● **Exercise objective**
Leaving out the pictures, please retype each record exactly.

□ □ □ □ □ □ □

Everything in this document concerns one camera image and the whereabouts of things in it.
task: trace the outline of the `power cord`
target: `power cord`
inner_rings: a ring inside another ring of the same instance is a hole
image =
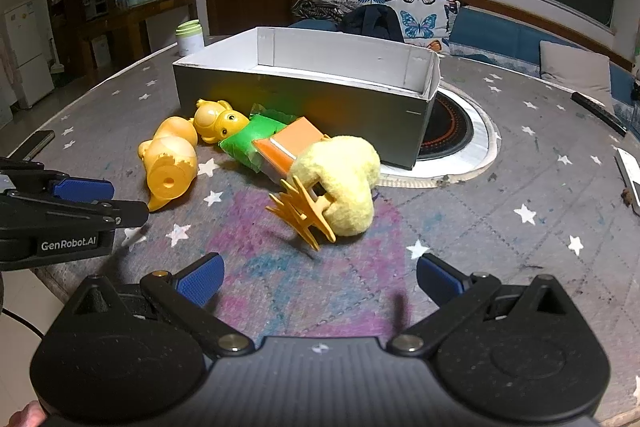
[[[27,326],[33,333],[39,336],[41,339],[44,338],[42,331],[40,331],[36,326],[31,324],[28,320],[20,317],[20,315],[16,315],[14,312],[11,312],[5,308],[2,308],[2,313],[4,313],[7,317],[11,317],[14,321],[20,322],[23,326]]]

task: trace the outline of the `yellow plastic toy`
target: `yellow plastic toy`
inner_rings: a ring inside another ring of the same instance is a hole
[[[286,192],[269,194],[276,206],[267,210],[319,250],[311,225],[332,243],[336,235],[357,235],[370,227],[371,189],[379,176],[380,158],[369,142],[354,136],[326,137],[293,162],[287,181],[281,181]],[[309,193],[316,184],[326,191],[318,198]]]
[[[224,100],[210,102],[200,99],[196,107],[198,109],[190,122],[204,143],[218,143],[241,131],[249,123],[244,114],[234,111]]]
[[[147,206],[154,212],[183,195],[198,173],[195,147],[198,135],[189,120],[164,120],[152,140],[138,146],[151,192]]]

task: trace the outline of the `open box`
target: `open box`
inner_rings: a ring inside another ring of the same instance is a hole
[[[360,136],[383,162],[414,167],[440,83],[418,46],[298,28],[254,28],[174,62],[185,116],[198,99],[305,116],[329,136]]]

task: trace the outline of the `gray tablecloth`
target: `gray tablecloth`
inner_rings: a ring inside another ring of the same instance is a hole
[[[116,198],[146,201],[136,149],[178,112],[175,59],[173,48],[68,107],[46,126],[56,138],[38,160],[76,176],[106,178]],[[531,78],[454,57],[444,58],[441,68],[447,82],[468,92],[497,123],[502,145],[482,176],[427,190],[377,188],[376,217],[363,237],[339,239],[310,254],[264,210],[276,187],[219,149],[200,145],[199,163],[213,160],[220,167],[199,175],[184,197],[152,214],[143,241],[121,247],[126,236],[119,231],[110,257],[46,267],[39,277],[65,298],[90,273],[134,282],[153,269],[177,271],[219,251],[226,279],[216,314],[254,338],[385,339],[392,334],[395,293],[408,296],[412,321],[435,309],[417,288],[407,248],[419,241],[461,271],[488,271],[507,283],[556,275],[612,363],[598,417],[633,409],[640,373],[640,229],[638,216],[620,198],[624,185],[614,148],[638,156],[638,142],[630,134],[615,136],[567,92]],[[205,200],[219,192],[219,202]],[[187,238],[172,247],[168,234],[175,227]],[[582,248],[570,250],[578,238]]]

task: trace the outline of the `gray cushion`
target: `gray cushion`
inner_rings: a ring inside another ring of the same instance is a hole
[[[540,78],[602,102],[613,113],[609,57],[540,41]]]

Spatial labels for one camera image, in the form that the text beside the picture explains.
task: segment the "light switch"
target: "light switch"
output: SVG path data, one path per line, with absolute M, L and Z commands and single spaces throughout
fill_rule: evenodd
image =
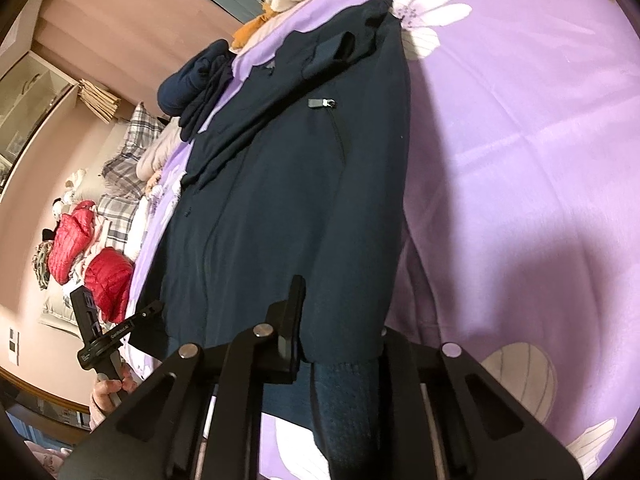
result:
M 20 343 L 20 332 L 9 328 L 9 362 L 18 365 L 18 349 Z

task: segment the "purple bedsheet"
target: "purple bedsheet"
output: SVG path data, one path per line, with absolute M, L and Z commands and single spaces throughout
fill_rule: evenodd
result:
M 290 31 L 364 1 L 302 7 L 235 60 L 212 116 Z M 640 405 L 640 40 L 607 0 L 394 0 L 392 11 L 412 130 L 388 324 L 460 343 L 588 476 Z M 164 170 L 128 314 L 189 153 L 182 144 Z M 149 357 L 125 353 L 148 375 Z M 284 447 L 301 444 L 276 444 L 277 421 L 265 420 L 263 475 L 326 477 L 313 451 L 295 464 Z

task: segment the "jacket zipper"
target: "jacket zipper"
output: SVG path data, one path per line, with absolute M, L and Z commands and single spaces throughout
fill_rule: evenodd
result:
M 331 119 L 331 124 L 334 127 L 335 140 L 340 147 L 340 161 L 344 164 L 350 143 L 348 142 L 348 133 L 343 127 L 343 122 L 340 117 L 338 117 L 337 111 L 335 110 L 335 101 L 333 99 L 309 99 L 308 106 L 309 108 L 325 108 L 329 111 L 329 118 Z

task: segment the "beige headboard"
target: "beige headboard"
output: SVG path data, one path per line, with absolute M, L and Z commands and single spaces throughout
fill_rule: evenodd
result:
M 240 25 L 210 0 L 44 0 L 32 49 L 159 115 L 158 85 Z

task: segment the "silver bolt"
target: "silver bolt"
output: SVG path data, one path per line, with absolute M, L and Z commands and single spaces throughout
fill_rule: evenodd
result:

□ □ □ □ □ □ □

● **Task result**
Everything in this document concerns one camera image and the whereabouts of things in it.
task: trace the outline of the `power cord`
target: `power cord`
inner_rings: a ring inside another ring of the same instance is a hole
image =
[[[27,326],[33,333],[39,336],[41,339],[44,338],[42,331],[40,331],[36,326],[31,324],[28,320],[20,317],[20,315],[16,315],[14,312],[11,312],[5,308],[2,308],[2,313],[4,313],[7,317],[11,317],[14,321],[20,322],[23,326]]]

task: trace the outline of the `yellow plastic toy`
target: `yellow plastic toy`
inner_rings: a ring inside another ring of the same instance is a hole
[[[286,192],[269,194],[276,206],[267,210],[319,250],[311,225],[332,243],[336,235],[357,235],[370,227],[371,189],[379,176],[380,158],[369,142],[354,136],[326,137],[293,162],[287,181],[281,181]],[[309,193],[316,184],[326,191],[318,198]]]
[[[224,100],[210,102],[200,99],[196,107],[198,109],[190,122],[204,143],[218,143],[241,131],[249,123],[244,114],[234,111]]]
[[[147,206],[154,212],[183,195],[198,173],[195,147],[198,135],[189,120],[164,120],[152,140],[138,146],[151,192]]]

task: trace the outline of the `open box`
target: `open box`
inner_rings: a ring inside another ring of the same instance is a hole
[[[360,136],[383,162],[414,167],[440,83],[418,46],[298,28],[254,28],[174,62],[185,116],[198,99],[305,116],[329,136]]]

task: trace the outline of the `gray tablecloth`
target: `gray tablecloth`
inner_rings: a ring inside another ring of the same instance is a hole
[[[116,198],[146,201],[136,149],[178,112],[175,59],[173,48],[68,107],[46,126],[56,138],[38,160],[76,176],[106,178]],[[531,78],[454,57],[444,58],[441,68],[447,82],[468,92],[497,123],[502,145],[482,176],[427,190],[377,188],[376,217],[363,237],[339,239],[310,254],[264,210],[276,187],[219,149],[200,145],[199,163],[213,160],[220,167],[199,175],[184,197],[152,214],[143,241],[121,247],[126,236],[119,231],[110,257],[46,267],[39,277],[65,298],[90,273],[134,282],[153,269],[177,271],[219,251],[226,279],[216,314],[254,338],[385,339],[392,334],[395,293],[408,296],[412,321],[435,309],[417,288],[407,248],[419,241],[461,271],[488,271],[507,283],[556,275],[612,363],[598,417],[633,409],[640,373],[640,229],[638,216],[620,198],[624,185],[614,148],[638,156],[638,142],[630,134],[615,136],[567,92]],[[205,200],[219,192],[219,202]],[[187,238],[172,247],[168,234],[175,227]],[[582,248],[570,250],[578,238]]]

task: trace the outline of the `gray cushion`
target: `gray cushion`
inner_rings: a ring inside another ring of the same instance is a hole
[[[540,78],[602,102],[613,113],[609,57],[540,41]]]

Spatial labels for one camera image, in the form that the text beside the picture explains.
task: segment the "light switch"
target: "light switch"
output: SVG path data, one path per line, with absolute M, L and Z commands and single spaces throughout
fill_rule: evenodd
image =
result:
M 20 343 L 20 332 L 9 328 L 9 362 L 18 365 L 18 349 Z

task: segment the "purple bedsheet"
target: "purple bedsheet"
output: SVG path data, one path per line, with absolute M, L and Z commands and single spaces throughout
fill_rule: evenodd
result:
M 290 31 L 364 1 L 302 7 L 235 60 L 212 116 Z M 640 405 L 640 40 L 607 0 L 394 0 L 392 11 L 412 130 L 388 324 L 460 343 L 588 476 Z M 164 170 L 128 314 L 189 153 L 182 144 Z M 149 357 L 125 353 L 148 375 Z M 284 447 L 301 444 L 276 444 L 277 421 L 265 420 L 263 475 L 326 477 L 313 451 L 295 464 Z

task: segment the "jacket zipper"
target: "jacket zipper"
output: SVG path data, one path per line, with absolute M, L and Z commands and single spaces throughout
fill_rule: evenodd
result:
M 331 119 L 331 124 L 334 127 L 335 140 L 340 147 L 340 161 L 344 164 L 350 143 L 348 142 L 348 133 L 343 127 L 343 122 L 340 117 L 338 117 L 337 111 L 335 110 L 335 101 L 333 99 L 309 99 L 308 106 L 309 108 L 325 108 L 329 111 L 329 118 Z

task: segment the "beige headboard"
target: "beige headboard"
output: SVG path data, one path per line, with absolute M, L and Z commands and single spaces throughout
fill_rule: evenodd
result:
M 240 25 L 210 0 L 44 0 L 32 49 L 159 115 L 158 85 Z

task: segment the "silver bolt"
target: "silver bolt"
output: SVG path data, one path per line, with absolute M, L and Z commands and single spaces throughout
fill_rule: evenodd
result:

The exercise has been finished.